+++ DATA FOR REVIEW
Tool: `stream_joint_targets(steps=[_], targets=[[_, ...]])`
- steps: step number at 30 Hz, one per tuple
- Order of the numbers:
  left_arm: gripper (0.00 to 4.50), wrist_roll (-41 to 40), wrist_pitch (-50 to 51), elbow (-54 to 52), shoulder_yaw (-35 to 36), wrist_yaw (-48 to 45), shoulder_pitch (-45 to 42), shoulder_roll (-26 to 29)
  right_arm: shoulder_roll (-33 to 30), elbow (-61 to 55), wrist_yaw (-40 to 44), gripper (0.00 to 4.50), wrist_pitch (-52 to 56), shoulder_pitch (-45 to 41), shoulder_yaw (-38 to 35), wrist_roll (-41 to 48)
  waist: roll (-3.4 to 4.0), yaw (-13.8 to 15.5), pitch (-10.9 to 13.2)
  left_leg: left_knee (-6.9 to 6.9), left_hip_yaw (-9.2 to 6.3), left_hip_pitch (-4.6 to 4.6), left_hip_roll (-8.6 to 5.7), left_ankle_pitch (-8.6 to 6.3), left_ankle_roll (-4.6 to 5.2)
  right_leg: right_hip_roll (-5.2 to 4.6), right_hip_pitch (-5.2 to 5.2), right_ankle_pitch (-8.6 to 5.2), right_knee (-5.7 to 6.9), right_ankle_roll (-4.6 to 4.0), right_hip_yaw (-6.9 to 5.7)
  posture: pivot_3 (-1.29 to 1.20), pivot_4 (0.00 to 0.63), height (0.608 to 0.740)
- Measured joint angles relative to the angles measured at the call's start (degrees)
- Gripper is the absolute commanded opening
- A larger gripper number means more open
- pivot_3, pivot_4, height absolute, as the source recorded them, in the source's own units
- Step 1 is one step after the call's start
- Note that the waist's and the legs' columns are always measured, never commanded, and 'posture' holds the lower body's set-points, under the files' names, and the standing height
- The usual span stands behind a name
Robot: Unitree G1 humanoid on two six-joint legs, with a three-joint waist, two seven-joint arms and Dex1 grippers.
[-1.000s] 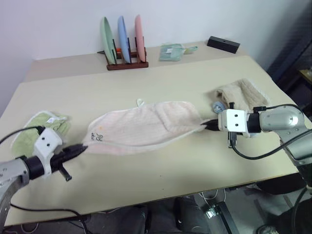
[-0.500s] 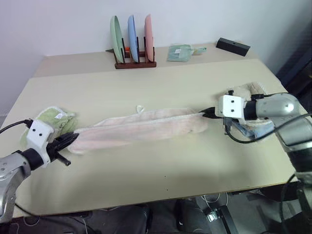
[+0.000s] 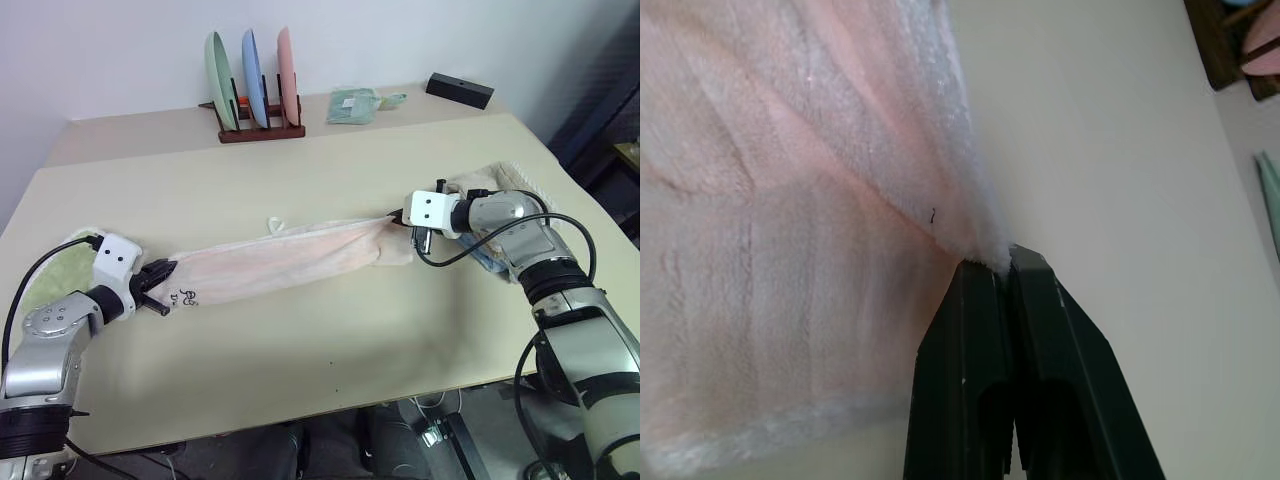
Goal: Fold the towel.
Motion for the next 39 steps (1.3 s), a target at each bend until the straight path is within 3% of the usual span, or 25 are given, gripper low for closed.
stream_joint_targets(steps=[1,3,4,10,11,12,15,18,22,27,31,34,36,39], targets=[[0.29,0.11,0.0,0.49,-0.02,0.47,-0.14,-0.33,0.44,1.03,-0.65,0.0,-0.38,-0.34,-0.02,-0.21,0.0,-0.06,0.0,0.0,0.0,0.0,0.0,0.0,0.0,0.01,0.0,0.0,0.0,0.0,0.0,0.0,0.15,0.74],[0.84,0.38,0.01,1.46,-0.02,1.45,-0.8,-0.96,1.07,2.28,-2.24,0.56,-0.93,-0.86,-0.02,-0.85,0.0,-0.08,0.0,0.01,0.0,0.0,0.0,0.0,0.0,0.02,-0.01,0.0,0.01,0.0,0.01,0.0,0.15,0.74],[1.33,0.71,0.01,1.75,0.0,2.01,-0.97,-1.02,1.11,3.03,-3.15,0.92,-1.24,-1.24,-0.02,-1.32,0.0,0.01,0.0,0.02,0.0,-0.01,0.0,0.0,0.0,0.02,-0.01,0.0,0.01,0.0,0.01,0.0,0.15,0.74],[4.39,1.15,0.01,2.57,0.27,4.21,-1.06,-1.19,0.88,4.31,-6.17,3.94,-2.18,-1.88,-0.22,-2.86,0.0,0.04,0.0,0.02,0.0,-0.01,0.0,0.0,0.0,0.02,-0.01,0.0,0.01,0.0,0.01,0.0,0.15,0.74],[4.5,1.54,-0.3,2.72,0.31,5.03,-1.24,-1.34,0.63,4.26,-7.09,4.34,-2.56,-1.87,-0.22,-3.33,0.0,0.07,0.0,0.02,0.0,-0.01,0.0,0.0,-0.01,0.02,-0.01,0.0,0.01,0.0,0.02,0.0,0.15,0.74],[4.5,2.44,-1.2,3.1,0.34,6.48,-1.72,-1.72,-0.02,4.03,-8.25,4.43,-2.82,-1.87,-0.22,-4.02,0.0,0.18,0.0,0.02,0.0,-0.03,-0.01,0.0,-0.01,0.02,-0.01,0.0,0.01,0.0,0.02,0.0,0.15,0.74],[4.5,3.21,-2.79,2.92,0.82,9.38,-2.31,-2.97,-2.81,0.58,-9.31,4.43,-2.31,-0.69,-1.54,-4.24,0.0,0.34,0.0,0.04,0.0,-0.06,-0.03,0.0,-0.01,0.0,-0.03,0.0,0.0,0.0,0.02,0.0,0.15,0.74],[4.5,2.81,-3.66,0.25,2.31,12.22,-2.73,-5.82,-5.49,-9.06,-7.74,4.43,4.5,4.45,-6.86,0.93,0.0,0.42,0.0,0.09,-0.05,-0.15,-0.02,0.0,-0.01,-0.01,-0.05,0.01,-0.02,0.01,0.01,0.0,0.15,0.74],[4.5,1.72,-3.73,-7.29,2.56,12.6,-2.56,-6.93,-8.13,-35.38,-0.95,4.43,31.32,21.51,-16.94,18.95,0.0,1.28,-0.02,0.12,-0.16,-0.26,-0.01,0.0,0.0,-0.07,-0.06,0.01,-0.02,0.01,0.0,0.0,0.15,0.74],[4.5,1.11,-3.66,-12.21,-2.05,8.72,-1.63,-7.09,-8.22,-58.26,-1.9,4.43,59.68,35.96,-24.12,35.6,0.09,1.82,-0.07,0.14,-0.04,-0.12,-0.01,0.0,0.0,-0.05,0.02,0.07,0.03,0.04,0.11,0.0,0.15,0.74],[4.5,0.53,-3.79,-14.54,-7.26,2.76,-1.52,-6.67,-2.02,-67.89,-10.76,4.43,80.16,39.06,-30.08,48.32,0.07,1.87,-0.08,0.13,-0.05,-0.11,-0.01,0.0,0.0,-0.06,0.04,0.08,-0.01,0.03,0.11,0.0,0.15,0.74],[4.5,-1.25,-3.45,-17.46,-11.41,-2.52,-1.92,-6.4,8.88,-71.71,-22.44,4.43,94.23,40.23,-35.33,55.77,0.06,1.82,-0.08,0.12,-0.05,-0.14,-0.01,0.0,0.0,-0.05,0.03,0.08,-0.02,0.03,0.11,0.0,0.15,0.74],[4.5,-2.45,-2.89,-19.84,-14.74,-5.75,-2.22,-6.37,17.26,-71.71,-30.95,4.43,101.81,39.58,-38.77,57.72,0.06,1.79,-0.09,0.13,-0.03,-0.13,-0.02,0.0,0.0,-0.06,0.03,0.09,0.0,0.03,0.12,0.0,0.15,0.74],[4.5,-3.18,-2.23,-21.08,-17.22,-8.0,-2.47,-6.39,23.65,-71.12,-39.04,4.43,108.25,36.88,-43.85,58.41,0.08,1.77,-0.09,0.13,-0.03,-0.1,-0.03,0.0,0.0,-0.04,0.02,0.09,0.01,0.03,0.12,0.0,0.15,0.74]])
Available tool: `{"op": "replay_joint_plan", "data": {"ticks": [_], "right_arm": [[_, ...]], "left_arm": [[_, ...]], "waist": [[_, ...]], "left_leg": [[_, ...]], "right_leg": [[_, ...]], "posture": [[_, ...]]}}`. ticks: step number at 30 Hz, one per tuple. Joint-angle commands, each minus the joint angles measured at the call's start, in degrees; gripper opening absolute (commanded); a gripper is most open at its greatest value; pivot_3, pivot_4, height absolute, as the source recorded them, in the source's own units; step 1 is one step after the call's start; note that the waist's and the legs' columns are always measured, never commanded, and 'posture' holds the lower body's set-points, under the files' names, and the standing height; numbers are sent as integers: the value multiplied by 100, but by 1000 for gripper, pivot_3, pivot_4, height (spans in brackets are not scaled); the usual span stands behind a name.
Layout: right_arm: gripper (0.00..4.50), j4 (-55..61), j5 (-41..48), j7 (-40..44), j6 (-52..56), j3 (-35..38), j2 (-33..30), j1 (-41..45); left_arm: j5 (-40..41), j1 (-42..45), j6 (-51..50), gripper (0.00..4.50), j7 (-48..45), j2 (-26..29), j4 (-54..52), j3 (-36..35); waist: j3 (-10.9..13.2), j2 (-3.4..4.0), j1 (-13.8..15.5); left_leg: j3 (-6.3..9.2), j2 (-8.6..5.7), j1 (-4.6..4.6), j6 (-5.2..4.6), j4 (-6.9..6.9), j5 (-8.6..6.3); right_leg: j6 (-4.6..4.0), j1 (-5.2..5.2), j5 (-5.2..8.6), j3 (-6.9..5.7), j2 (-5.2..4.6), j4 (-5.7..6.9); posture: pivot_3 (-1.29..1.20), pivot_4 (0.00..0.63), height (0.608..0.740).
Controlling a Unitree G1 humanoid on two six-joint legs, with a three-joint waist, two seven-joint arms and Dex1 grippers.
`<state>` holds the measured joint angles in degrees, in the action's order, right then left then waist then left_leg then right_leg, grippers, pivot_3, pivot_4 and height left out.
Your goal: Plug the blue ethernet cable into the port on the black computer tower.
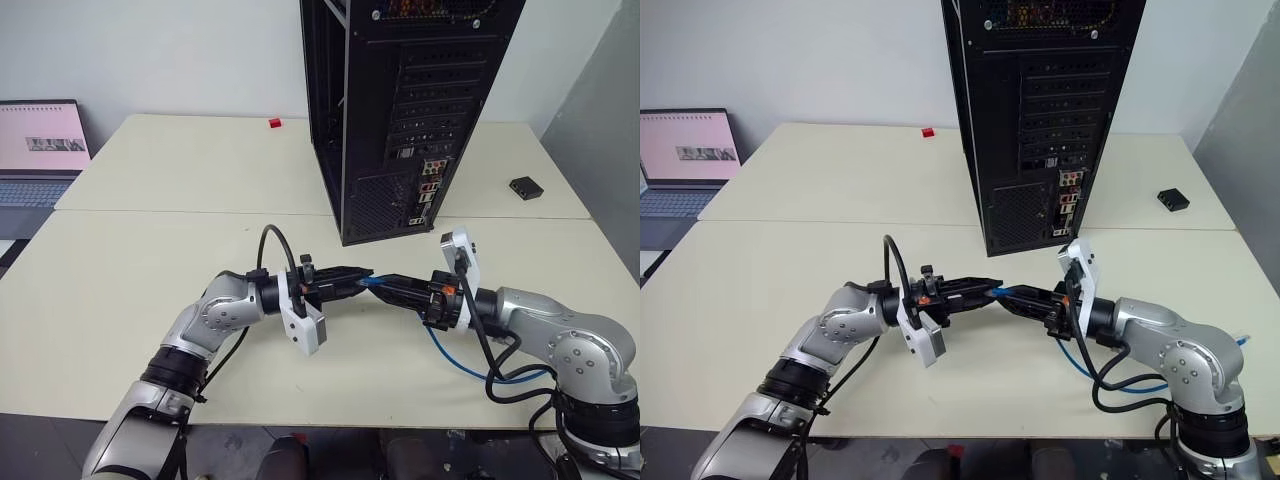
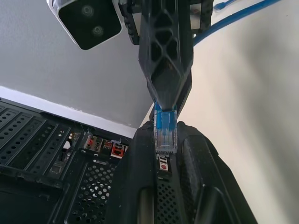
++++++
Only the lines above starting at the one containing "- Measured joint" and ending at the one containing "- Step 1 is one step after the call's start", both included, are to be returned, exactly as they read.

_RESULT FOR THIS TASK_.
- Measured joint angles relative to the angles measured at the call's start (degrees)
- Gripper is the absolute commanded opening
- A larger gripper number means more open
- pivot_3, pivot_4, height absolute, as the source recorded them, in the source's own units
- Step 1 is one step after the call's start

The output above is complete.